I don’t know if anyone reading this lives in Boston, but a week or so ago we had a wonderful glorious stupendous heat wave. It was 80 degrees in March, and I was a very happy camper. Being the lit nerd that I am, I decided that the appropriate thing to do on such a beautiful day was to sit and read in the courtyard of the Boston Public Library (aka Eden).

In such a classical setting, I decided to finish the classical novel I was reading: Great Expectations by Charles Dickens. I must warn you that I love Dickens. I am not on a first name basis with him as one of my close friends is (I believe when she uses He or Him in a sentence she is referring to Dickens), but I loved A Tale of Two Cities. When flustered study buddies shake me awake despite my two cups of coffee finished five minutes before, I tell them “it was a far far better rest than I had ever known.”

While I enjoyed the story of the gothic maid shut in a house where time has stopped, the pretty girl with no heart, and the thief of the marshes, it was the writing that made this book for me. Dickens is, in my humble opinion, one of the greatest wordsmiths I’ve ever read. I can forgive all of the improbabilities in his plots because his words are so… charming. Here is a perfect example:

Scattered wits take a long time picking up.

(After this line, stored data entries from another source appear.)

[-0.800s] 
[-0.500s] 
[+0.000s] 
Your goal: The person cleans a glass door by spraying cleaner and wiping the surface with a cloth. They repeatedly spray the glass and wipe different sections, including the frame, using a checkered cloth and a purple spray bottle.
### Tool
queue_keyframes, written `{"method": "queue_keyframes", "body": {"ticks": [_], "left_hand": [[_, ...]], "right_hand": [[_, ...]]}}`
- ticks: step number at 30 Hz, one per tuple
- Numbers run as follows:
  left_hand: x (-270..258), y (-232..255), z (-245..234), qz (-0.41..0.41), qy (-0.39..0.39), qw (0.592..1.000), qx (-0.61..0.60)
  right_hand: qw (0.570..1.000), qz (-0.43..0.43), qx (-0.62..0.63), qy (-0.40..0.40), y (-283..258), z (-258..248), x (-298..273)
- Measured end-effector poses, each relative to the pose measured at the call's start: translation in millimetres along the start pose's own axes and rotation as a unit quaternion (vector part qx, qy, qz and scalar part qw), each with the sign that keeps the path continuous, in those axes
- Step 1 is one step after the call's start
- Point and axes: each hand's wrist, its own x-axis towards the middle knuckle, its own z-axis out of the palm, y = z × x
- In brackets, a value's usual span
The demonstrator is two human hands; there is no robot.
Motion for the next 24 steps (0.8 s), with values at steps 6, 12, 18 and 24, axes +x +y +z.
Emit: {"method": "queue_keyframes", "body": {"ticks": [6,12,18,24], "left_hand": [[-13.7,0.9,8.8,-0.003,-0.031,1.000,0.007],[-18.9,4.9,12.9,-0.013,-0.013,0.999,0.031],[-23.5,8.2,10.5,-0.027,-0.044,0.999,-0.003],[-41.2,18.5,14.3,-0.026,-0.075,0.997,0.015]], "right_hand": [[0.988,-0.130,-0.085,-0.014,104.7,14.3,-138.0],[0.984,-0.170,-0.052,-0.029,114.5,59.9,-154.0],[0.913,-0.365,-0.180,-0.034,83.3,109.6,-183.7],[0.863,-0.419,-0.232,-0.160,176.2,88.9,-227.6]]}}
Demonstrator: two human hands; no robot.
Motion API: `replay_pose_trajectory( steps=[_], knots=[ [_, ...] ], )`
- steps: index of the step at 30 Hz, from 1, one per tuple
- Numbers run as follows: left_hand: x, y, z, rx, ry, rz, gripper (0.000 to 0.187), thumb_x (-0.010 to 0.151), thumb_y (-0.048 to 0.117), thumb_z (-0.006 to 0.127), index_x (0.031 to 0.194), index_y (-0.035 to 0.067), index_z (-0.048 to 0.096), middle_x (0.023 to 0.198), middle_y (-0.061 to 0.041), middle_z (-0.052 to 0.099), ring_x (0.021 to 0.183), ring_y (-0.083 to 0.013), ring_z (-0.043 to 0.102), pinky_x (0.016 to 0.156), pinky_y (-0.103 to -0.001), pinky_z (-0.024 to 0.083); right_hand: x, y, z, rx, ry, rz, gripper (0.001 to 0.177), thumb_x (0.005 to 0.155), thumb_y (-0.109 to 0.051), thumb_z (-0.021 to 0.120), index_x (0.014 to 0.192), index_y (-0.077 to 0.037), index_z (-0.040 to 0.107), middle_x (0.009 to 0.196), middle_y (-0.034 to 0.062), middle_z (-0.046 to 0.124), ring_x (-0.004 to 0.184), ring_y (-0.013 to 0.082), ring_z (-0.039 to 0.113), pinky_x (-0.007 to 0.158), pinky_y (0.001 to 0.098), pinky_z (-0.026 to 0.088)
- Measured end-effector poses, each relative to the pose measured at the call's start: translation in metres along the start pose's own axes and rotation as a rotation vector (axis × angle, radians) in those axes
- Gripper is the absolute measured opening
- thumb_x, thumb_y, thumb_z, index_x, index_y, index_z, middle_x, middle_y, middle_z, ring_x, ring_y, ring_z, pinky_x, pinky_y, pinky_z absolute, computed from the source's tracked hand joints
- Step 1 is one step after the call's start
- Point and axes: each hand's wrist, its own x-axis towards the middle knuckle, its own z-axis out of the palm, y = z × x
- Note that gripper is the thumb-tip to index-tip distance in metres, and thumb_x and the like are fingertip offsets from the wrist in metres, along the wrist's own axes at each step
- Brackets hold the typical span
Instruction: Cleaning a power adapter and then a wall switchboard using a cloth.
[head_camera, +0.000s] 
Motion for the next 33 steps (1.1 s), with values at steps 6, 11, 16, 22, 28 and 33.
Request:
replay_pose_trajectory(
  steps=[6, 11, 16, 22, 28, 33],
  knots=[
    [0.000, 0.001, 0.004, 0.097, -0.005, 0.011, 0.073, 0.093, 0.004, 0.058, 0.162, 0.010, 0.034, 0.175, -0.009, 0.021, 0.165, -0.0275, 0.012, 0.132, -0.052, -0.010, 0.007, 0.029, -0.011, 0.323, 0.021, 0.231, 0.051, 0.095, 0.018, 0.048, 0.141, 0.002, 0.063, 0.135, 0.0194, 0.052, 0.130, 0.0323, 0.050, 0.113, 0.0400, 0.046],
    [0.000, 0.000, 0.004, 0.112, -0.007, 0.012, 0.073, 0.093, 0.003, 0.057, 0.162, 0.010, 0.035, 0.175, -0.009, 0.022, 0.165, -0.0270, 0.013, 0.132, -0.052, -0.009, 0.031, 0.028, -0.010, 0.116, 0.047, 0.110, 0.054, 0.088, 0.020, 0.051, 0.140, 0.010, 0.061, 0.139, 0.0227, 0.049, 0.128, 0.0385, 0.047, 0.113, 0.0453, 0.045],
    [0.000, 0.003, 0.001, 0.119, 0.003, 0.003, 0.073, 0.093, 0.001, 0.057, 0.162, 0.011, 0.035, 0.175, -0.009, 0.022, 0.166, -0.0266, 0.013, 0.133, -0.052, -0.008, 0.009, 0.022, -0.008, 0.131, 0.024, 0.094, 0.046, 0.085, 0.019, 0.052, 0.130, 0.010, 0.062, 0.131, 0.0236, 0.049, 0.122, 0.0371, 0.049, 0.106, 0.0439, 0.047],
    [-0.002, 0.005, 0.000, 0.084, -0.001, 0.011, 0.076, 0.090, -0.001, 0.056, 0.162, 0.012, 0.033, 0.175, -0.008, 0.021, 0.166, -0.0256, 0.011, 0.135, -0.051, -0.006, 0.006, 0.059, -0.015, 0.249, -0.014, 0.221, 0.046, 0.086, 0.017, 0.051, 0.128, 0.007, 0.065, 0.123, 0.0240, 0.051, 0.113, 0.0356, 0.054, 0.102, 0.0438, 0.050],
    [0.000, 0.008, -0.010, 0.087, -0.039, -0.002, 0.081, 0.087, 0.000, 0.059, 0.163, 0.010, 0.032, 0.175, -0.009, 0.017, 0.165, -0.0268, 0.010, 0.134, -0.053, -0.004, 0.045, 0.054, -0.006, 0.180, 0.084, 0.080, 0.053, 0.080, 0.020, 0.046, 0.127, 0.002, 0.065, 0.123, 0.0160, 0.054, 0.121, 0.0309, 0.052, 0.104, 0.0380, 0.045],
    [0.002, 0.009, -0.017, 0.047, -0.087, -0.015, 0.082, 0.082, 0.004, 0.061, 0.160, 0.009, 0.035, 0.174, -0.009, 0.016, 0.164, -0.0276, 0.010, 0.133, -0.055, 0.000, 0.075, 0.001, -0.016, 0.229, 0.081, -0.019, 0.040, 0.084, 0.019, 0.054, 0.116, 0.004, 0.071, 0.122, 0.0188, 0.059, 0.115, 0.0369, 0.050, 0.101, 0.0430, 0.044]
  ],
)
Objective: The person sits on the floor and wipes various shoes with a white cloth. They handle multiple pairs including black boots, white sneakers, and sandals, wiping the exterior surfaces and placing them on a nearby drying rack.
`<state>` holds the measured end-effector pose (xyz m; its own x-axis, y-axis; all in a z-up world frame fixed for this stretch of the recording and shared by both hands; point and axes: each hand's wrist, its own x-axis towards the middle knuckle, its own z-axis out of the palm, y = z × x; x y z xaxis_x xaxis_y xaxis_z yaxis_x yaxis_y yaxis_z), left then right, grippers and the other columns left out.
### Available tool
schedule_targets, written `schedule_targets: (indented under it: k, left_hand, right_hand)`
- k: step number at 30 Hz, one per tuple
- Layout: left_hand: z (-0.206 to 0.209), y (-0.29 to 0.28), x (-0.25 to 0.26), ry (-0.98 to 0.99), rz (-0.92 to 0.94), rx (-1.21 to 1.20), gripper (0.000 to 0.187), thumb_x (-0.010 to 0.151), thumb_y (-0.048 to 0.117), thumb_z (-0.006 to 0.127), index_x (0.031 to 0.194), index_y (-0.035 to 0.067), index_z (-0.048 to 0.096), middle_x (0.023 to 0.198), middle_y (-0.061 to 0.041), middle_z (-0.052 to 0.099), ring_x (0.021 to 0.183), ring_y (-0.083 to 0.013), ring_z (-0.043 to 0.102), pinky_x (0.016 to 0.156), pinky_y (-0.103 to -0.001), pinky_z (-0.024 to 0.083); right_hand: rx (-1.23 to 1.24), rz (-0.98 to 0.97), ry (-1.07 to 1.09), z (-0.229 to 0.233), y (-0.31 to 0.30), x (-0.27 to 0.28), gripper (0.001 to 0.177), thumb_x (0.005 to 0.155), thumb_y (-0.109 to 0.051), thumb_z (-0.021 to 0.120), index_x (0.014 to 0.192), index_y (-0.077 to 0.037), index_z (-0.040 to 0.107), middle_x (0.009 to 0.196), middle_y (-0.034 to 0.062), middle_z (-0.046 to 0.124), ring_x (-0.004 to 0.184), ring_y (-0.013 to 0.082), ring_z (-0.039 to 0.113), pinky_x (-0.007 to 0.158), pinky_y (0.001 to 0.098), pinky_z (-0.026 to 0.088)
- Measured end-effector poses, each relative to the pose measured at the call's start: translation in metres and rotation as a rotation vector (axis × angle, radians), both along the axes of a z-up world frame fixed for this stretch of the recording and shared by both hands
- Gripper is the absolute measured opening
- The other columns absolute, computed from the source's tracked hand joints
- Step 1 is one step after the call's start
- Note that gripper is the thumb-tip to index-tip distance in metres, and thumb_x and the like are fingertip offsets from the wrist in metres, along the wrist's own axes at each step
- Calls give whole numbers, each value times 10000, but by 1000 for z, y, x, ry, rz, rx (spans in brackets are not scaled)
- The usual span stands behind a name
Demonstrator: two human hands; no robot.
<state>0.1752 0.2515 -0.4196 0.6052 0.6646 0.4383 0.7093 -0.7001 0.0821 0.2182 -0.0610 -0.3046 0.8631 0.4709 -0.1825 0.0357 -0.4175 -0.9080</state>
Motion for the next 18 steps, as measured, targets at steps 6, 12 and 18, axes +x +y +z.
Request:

Simple, obvious, but infinitely useful. Dickens has a way of shaping  sentences so that you feel like you just learned something profound that you once knew but had quite forgotten. And for that, I thank him.

Tales of the Jazz Age

My computer crashed a few weeks ago. Although everyone always tells you to back things up, you do it once or twice and feel responsible… until your computer crashes and you lose everything from the last 6 months. This has happened to me three times now. I think I will start backing up this new computer daily.

To make myself feel better after my technological disaster, I bought a gorgeous copy of F. Scott Fitzgerald’s Tales of the Jazz Age from Penguin Classics. Gold check exterior, white hardcover: beautiful. If you’re not familiar with this book, it is a series of Fitzgerald’s short stories including “The Curious Case of Benjamin Button.”

A friend of mine once told me that no modern short story has a hero, that our minds can only wrap themselves around characters being highly flawed if we’re only meeting them for 20 pages. I’m not so sure what this says about humanity, but it certainly seemed to hold true in this series. These stories are very Fitzgerald. His writing style is shiny and ornate, like every incident he’s describing is some sort of crown jewel, but underneath it all is rock – solid unadorned rock.

My favorite two stories in this collection were “The Four Fists” (one of the few with a happy ending) and “‘O Russet Witch!‘” (not so happy). The male figures that Fitzgerald creates are quite realistic in both of these stories, and the writing is phenomenal. One critique I would say of all of the stories in this book is that the female characters are, shall we say, lacking. There was not one girl in there who reminded me of anyone I’ve ever met in real life. 

While I wouldn’t recommend the entire collection, I definitely suggest reading the two stories mentioned above. I’ll leave you with a quote from “‘O Russet Witch‘” to enjoy:

It was a dark afternoon, threatening rain and the end of the world, and done in that particularly gloomy gray in which only New York afternoons indulge. A breeze was crying down the streets, whisking along battered newspapers and pieces of things, and little lights were pricking out all the windows – it was so desolate that one was sorry for the tops of sky-scrapers lost up there in the dark green and gray heaven.